- Battle of Khosta: Part of Russo-Circassian War
| Date | 1840 |
| Location | Khosta, Western Caucasus, near present-day Sochi, Russia |
| Result | Circassian victory; |

Belligerents
- Circassian tribes: Russian Empire

Commanders and leaders
- Unknown (led by local tribal leaders): Unknown

Strength
- Unknown: 3,000 soldiers

Casualties and losses
- Unknown, but lower than Russian losses: 2,000 killed

= Battle of Khosta =

1840 engagement in the Russo-Circassian War

The Battle of Khosta (1840) was a major engagement in the Russo-Circassian War (1763–1864), fought between the Russian Empire and Circassian tribes near Khosta in the Western Caucasus. Despite being outnumbered, Circassian fighters ambushed a Russian force of approximately 3,000 troops, inflicting around 2,000 casualties. This victory highlighted the effectiveness of Circassian guerrilla tactics and temporarily stalled Russian expansion in the region, boosting local resistance efforts.

==Background==
The Battle of Khosta occurred during the Russo-Circassian War (1763–1864), a protracted conflict between the Russian Empire and the indigenous Circassian population of the Caucasus. By the early 1840s, Russian forces intensified their campaigns to secure control over the Black Sea coastline and subjugate the Circassian tribes resisting Russian expansion. The Circassians, employing guerrilla tactics, leveraged the mountainous terrain to challenge the Russian advance.

==Battle==
In 1840, Russian forces marched toward Khosta with approximately 3,000 troops, intending to establish control over the region and secure supply routes along the coast. The Circassians, who had become adept at using the challenging terrain to their advantage, launched a surprise ambush against the Russian columns near Khosta.

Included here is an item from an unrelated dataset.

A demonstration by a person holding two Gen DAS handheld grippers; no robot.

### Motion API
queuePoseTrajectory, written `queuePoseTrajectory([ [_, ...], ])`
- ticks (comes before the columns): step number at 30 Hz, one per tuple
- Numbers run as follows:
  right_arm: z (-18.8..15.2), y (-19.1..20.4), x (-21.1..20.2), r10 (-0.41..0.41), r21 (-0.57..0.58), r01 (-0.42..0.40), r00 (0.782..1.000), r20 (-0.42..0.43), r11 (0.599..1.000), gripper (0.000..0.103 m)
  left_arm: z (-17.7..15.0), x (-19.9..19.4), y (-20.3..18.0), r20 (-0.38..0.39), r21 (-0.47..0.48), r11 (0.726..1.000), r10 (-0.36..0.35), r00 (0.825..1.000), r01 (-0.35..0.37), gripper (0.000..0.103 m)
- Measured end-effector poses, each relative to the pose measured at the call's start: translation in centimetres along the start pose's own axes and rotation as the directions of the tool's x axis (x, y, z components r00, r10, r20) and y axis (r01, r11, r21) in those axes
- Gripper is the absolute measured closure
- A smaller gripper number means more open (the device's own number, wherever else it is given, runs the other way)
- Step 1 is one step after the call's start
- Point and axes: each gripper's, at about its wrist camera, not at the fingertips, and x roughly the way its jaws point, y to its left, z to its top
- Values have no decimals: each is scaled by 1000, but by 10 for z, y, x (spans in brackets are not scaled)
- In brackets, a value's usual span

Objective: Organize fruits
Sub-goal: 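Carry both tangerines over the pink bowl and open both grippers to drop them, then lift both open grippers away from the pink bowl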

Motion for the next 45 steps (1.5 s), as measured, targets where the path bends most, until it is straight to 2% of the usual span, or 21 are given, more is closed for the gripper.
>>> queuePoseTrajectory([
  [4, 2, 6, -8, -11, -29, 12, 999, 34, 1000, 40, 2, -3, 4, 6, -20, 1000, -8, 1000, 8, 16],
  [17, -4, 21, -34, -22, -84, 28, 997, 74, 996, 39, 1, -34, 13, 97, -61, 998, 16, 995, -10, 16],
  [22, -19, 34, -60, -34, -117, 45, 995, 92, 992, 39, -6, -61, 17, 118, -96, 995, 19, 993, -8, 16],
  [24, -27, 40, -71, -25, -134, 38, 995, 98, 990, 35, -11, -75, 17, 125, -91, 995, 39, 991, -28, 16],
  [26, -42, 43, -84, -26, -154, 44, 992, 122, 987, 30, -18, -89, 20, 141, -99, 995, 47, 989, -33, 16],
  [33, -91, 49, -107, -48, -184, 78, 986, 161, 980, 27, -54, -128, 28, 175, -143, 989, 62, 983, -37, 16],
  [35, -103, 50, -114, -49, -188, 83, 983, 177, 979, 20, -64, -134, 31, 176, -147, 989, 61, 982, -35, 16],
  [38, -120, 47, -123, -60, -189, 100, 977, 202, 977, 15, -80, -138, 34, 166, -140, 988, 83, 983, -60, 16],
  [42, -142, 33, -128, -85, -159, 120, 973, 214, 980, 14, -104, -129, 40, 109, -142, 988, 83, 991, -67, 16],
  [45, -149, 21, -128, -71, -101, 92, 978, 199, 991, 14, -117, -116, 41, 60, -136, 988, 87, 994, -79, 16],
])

The Circassians inflicted heavy losses on the Russians, who were unprepared for the intensity of the resistance and the strategic disadvantages posed by the mountainous landscape.

Russian casualties were reportedly around 2,000 killed, a considerable portion of their initial force. Circassian losses were not recorded in detail, but it is generally assumed they were significantly lower due to the Circassians’ familiarity with the terrain and their use of ambush tactics.

==Aftermath==
The battle was a significant morale booster for the Circassians, demonstrating their capability to repel a larger and better-equipped Russian force. Although the Circassians faced an increasingly formidable Russian military machine, the Battle of Khosta underscored the difficulty Russia faced in subduing the region. The battle slowed Russian expansion temporarily and highlighted the effectiveness of Circassian guerrilla tactics, which would remain central to their resistance throughout the war.